TASK:
Below are some records; give them all again exactly, but not the pictures.
GIVEN INFORMATION section start
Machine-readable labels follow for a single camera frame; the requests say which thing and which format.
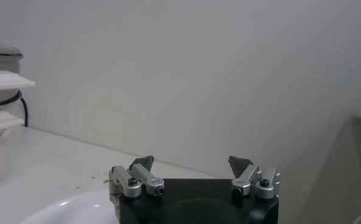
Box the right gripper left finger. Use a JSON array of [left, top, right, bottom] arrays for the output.
[[108, 155, 166, 200]]

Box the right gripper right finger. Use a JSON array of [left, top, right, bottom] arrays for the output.
[[228, 155, 282, 200]]

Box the white round plate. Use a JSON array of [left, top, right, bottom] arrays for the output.
[[19, 188, 121, 224]]

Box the black pot power cord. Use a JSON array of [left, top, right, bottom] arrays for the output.
[[18, 90, 29, 128]]

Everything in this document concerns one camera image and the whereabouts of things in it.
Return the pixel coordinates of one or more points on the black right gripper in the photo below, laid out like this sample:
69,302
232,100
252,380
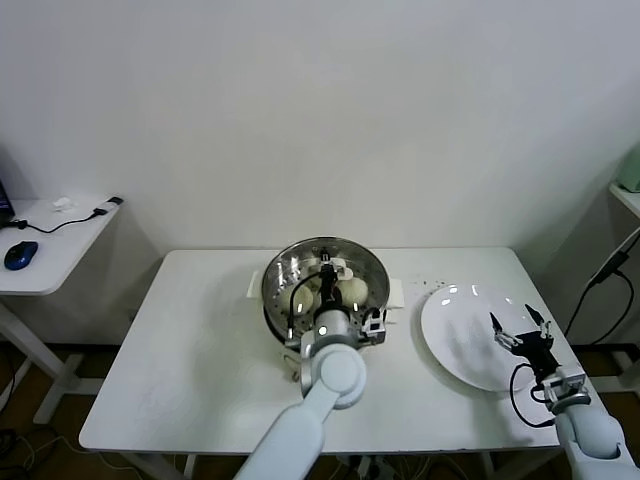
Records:
537,350

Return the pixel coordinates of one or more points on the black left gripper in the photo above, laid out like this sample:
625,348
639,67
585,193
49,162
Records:
330,290

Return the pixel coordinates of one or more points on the white steamed baozi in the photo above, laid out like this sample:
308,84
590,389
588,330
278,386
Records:
356,289
300,301
314,268

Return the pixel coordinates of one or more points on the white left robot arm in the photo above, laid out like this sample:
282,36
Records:
300,430

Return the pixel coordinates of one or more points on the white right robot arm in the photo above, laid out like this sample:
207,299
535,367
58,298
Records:
590,435

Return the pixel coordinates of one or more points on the steel steamer pot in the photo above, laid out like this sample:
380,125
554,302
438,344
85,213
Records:
397,295

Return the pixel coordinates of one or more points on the stainless steel steamer basket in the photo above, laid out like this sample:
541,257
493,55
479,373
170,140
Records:
272,322

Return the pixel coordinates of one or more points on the white round plate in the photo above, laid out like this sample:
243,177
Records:
460,340

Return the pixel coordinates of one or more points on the white table leg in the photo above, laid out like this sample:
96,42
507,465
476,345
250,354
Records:
489,467
190,467

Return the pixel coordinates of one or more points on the white shelf with brace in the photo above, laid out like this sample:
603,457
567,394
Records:
627,200

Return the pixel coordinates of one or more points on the pale green appliance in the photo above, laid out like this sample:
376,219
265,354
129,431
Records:
632,175

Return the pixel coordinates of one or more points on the small white crumpled object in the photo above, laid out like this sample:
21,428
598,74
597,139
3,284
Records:
65,204

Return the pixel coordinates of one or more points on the white side desk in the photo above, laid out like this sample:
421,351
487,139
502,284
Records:
50,250

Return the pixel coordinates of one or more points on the blue computer mouse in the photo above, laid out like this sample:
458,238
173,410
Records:
21,254

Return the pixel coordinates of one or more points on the dark laptop screen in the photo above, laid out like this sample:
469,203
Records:
4,200

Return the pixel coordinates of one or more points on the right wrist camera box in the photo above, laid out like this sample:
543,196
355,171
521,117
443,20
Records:
570,387

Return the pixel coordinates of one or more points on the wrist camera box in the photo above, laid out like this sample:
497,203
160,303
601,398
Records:
374,327
570,387

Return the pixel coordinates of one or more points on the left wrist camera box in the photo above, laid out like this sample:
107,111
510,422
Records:
374,327
GIVEN INFORMATION section end
WRITTEN RESPONSE:
Machine-readable labels follow for a single camera frame; the requests say which thing and which format.
Box the right gripper left finger. Use a JSON array of [left, top, right, bottom] arrays for the output.
[[108, 155, 166, 200]]

Box the right gripper right finger. Use a JSON array of [left, top, right, bottom] arrays for the output.
[[228, 155, 282, 200]]

Box the white round plate. Use a JSON array of [left, top, right, bottom] arrays for the output.
[[19, 188, 121, 224]]

Box the black pot power cord. Use a JSON array of [left, top, right, bottom] arrays for the output.
[[18, 90, 29, 128]]

Everything in this document concerns one camera image and the whereabouts of things in it.
Return the pixel coordinates of one or more points on the black right gripper in the photo below, laid out like this sample:
69,302
232,100
252,380
Records:
537,350

Return the pixel coordinates of one or more points on the black left gripper in the photo above, laid out like this sample:
625,348
639,67
585,193
49,162
Records:
330,290

Return the pixel coordinates of one or more points on the white steamed baozi in the photo above, laid out like this sample:
308,84
590,389
588,330
278,386
Records:
356,289
300,301
314,268

Return the pixel coordinates of one or more points on the white left robot arm in the photo above, laid out like this sample:
282,36
Records:
300,430

Return the pixel coordinates of one or more points on the white right robot arm in the photo above, laid out like this sample:
207,299
535,367
58,298
Records:
590,435

Return the pixel coordinates of one or more points on the steel steamer pot in the photo above, laid out like this sample:
380,125
554,302
438,344
85,213
Records:
397,295

Return the pixel coordinates of one or more points on the stainless steel steamer basket in the photo above, laid out like this sample:
541,257
493,55
479,373
170,140
Records:
272,322

Return the pixel coordinates of one or more points on the white round plate in the photo above, laid out like this sample:
243,177
Records:
460,340

Return the pixel coordinates of one or more points on the white table leg in the photo above, laid out like this sample:
96,42
507,465
476,345
250,354
Records:
489,467
190,467

Return the pixel coordinates of one or more points on the white shelf with brace in the photo above, laid out like this sample:
603,457
567,394
Records:
627,200

Return the pixel coordinates of one or more points on the pale green appliance in the photo above, laid out like this sample:
376,219
265,354
129,431
Records:
632,175

Return the pixel coordinates of one or more points on the small white crumpled object in the photo above, laid out like this sample:
21,428
598,74
597,139
3,284
Records:
65,204

Return the pixel coordinates of one or more points on the white side desk in the photo above, laid out like this sample:
421,351
487,139
502,284
Records:
50,250

Return the pixel coordinates of one or more points on the blue computer mouse in the photo above, laid out like this sample:
458,238
173,410
Records:
21,254

Return the pixel coordinates of one or more points on the dark laptop screen in the photo above, laid out like this sample:
469,203
Records:
4,200

Return the pixel coordinates of one or more points on the right wrist camera box in the photo above, laid out like this sample:
543,196
355,171
521,117
443,20
Records:
570,387

Return the pixel coordinates of one or more points on the wrist camera box in the photo above, laid out like this sample:
497,203
160,303
601,398
Records:
374,327
570,387

Return the pixel coordinates of one or more points on the left wrist camera box in the photo above, laid out like this sample:
107,111
510,422
Records:
374,327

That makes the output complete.